Top of SOURCE MATERIAL
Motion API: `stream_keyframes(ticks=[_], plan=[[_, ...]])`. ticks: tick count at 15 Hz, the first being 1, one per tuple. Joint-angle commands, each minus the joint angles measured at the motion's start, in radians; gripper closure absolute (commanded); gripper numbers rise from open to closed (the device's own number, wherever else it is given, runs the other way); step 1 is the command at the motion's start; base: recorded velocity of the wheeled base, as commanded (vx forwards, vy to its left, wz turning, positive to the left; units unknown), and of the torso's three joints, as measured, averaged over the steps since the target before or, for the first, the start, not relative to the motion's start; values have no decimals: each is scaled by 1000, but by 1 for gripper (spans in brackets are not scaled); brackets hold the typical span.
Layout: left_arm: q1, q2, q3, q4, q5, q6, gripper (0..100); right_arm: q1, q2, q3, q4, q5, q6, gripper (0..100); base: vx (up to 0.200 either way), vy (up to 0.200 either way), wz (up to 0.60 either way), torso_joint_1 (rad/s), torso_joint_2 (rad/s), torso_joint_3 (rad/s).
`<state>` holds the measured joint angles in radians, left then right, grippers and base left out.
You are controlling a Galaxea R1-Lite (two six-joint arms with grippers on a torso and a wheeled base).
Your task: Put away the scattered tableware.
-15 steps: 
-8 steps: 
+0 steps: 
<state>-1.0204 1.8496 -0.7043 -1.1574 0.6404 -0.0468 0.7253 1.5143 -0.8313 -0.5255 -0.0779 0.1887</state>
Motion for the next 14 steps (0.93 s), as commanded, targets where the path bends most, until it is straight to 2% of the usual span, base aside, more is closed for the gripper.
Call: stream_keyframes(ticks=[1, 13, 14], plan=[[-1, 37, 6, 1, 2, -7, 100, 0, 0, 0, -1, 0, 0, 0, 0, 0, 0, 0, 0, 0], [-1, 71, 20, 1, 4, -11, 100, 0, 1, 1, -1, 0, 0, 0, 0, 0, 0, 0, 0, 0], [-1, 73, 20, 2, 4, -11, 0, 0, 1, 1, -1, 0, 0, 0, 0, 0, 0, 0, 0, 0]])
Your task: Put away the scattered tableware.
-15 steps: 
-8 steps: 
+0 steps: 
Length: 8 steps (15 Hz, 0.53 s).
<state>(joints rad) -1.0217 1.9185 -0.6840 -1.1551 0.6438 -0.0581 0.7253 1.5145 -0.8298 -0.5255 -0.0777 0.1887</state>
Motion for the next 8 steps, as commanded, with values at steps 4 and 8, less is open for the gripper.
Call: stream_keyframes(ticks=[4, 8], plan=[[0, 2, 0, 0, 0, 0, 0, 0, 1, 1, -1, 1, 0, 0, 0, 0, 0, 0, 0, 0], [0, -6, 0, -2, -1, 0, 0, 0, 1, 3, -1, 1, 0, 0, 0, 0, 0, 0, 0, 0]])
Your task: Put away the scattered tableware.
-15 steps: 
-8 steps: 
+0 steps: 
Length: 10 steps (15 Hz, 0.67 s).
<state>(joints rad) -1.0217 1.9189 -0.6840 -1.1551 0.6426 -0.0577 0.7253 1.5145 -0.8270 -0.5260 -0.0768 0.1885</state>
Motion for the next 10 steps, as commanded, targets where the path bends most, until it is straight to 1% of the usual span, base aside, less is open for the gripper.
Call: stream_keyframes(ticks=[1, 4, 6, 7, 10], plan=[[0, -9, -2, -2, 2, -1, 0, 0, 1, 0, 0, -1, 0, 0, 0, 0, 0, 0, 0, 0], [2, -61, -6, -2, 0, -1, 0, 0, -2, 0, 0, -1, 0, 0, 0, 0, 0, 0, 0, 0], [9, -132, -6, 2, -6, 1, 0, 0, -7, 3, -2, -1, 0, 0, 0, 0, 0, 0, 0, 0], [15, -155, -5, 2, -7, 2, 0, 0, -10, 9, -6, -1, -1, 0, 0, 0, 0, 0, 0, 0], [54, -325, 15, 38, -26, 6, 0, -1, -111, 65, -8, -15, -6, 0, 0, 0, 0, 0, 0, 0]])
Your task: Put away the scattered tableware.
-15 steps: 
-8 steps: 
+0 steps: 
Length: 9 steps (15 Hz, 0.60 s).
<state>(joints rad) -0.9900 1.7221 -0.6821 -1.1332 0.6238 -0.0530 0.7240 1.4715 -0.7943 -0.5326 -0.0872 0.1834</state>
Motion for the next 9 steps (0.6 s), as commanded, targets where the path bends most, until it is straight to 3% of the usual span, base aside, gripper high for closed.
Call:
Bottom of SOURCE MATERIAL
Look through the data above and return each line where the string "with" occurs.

- [WRITTEN SOLUTION]
You are controlling a Galaxea R1-Lite (two six-joint arms with grippers on a torso and a wheeled base).
Motion for the next 8 steps, as commanded, with values at steps 4 and 8, less is open for the gripper.

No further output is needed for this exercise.